O que percebemos de imediato em Unstoppable é a continuidade que Scott dá a O Sequestro do Metrô, apresentando seus heróis não mais como homens da lei ou representantes da justiça americana, mas tirados dentre os homens comuns, trabalhadores e proletários, como o condutor veterano encarnado por Denzel Washington (que acaba de receber seu aviso de dispensa após 28 anos de serviços prestados) e o seu auxiliar interpretado por Chris Pine. Típicos heróis hawksianos dispostos a sacrificarem até suas vidas no cumprimento do dever, não especulam sobre as agruras da humanidade nem proferem mensagens ufanistas ou patrióticas, apenas encaram sem afetação o trabalho que lhes couberam como um fato em suas vidas e lidam com ele da melhor forma que conseguem, resultando em uma camaradagem advinda do profissionalismo e da interação nesse trabalho. Scott pode até flertar com questões sociais, no entanto o seu cinema se interessa mais por indivíduos do que pela idéia de "povo", "massa" ou "classe".
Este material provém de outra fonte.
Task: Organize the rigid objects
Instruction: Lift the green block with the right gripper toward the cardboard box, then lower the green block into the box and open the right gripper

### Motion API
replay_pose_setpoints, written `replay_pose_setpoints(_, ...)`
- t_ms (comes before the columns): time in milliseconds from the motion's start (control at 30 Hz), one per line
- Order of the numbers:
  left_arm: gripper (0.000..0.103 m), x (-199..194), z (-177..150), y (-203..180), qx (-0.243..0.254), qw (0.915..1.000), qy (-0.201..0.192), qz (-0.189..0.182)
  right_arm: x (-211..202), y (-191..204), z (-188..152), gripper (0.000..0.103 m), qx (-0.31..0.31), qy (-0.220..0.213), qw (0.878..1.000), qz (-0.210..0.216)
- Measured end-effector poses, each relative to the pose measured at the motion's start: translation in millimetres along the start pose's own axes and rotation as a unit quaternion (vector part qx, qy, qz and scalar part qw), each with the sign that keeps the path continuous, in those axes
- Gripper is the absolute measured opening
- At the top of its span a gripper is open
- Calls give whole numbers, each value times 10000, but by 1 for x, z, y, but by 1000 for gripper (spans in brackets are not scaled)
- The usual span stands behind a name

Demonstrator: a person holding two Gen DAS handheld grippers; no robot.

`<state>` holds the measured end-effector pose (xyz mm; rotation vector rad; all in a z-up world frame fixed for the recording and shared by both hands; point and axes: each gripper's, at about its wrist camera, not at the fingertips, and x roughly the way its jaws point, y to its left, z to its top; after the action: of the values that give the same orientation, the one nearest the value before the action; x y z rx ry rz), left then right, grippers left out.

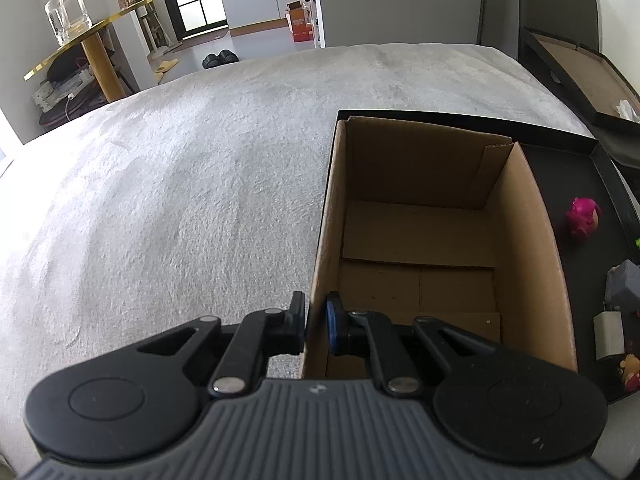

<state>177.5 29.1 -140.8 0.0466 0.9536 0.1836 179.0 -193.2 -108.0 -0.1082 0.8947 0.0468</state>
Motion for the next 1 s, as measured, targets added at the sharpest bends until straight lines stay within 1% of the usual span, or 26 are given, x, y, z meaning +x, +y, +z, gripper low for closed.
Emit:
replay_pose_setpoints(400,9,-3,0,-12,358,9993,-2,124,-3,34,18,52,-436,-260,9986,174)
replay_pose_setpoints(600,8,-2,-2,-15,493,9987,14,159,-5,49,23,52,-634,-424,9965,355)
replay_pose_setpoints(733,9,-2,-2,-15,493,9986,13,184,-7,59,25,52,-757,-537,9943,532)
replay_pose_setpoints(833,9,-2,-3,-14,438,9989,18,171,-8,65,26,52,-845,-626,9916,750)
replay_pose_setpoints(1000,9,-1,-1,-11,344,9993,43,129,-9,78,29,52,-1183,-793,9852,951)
Unstoppable dá continuidade também à postura estética que Scott vem desenvolvendo com grande consciência, sem se limitar a truques ou exercícios de estilo. Se em termos de conteúdo, seu cinema mais recente é antigenérico, violentando os clichês de gênero mais do que propriamente aderindo a eles, sua narrativa imagética é imersiva, incrementando o lado atmosférico e a excitação sensorial do filme, por vezes levando o espectador a um limite da percepção. Mas Unstoppable existe de tal forma que as obsessões autorais de Tony Scott podem passar despercebidas, sem perturbar o público que vai assistir a uma aventura movimentada como outra qualquer, porque o realizador teve êxito ao encaixar num tema batido muito do que é particular e precioso em seu cinema.

Comentários (1)

Vinícius Aranha | segunda-feira, 20 de Agosto de 2012 - 16:26

Ótima crítica. Filme bem subestimado esse.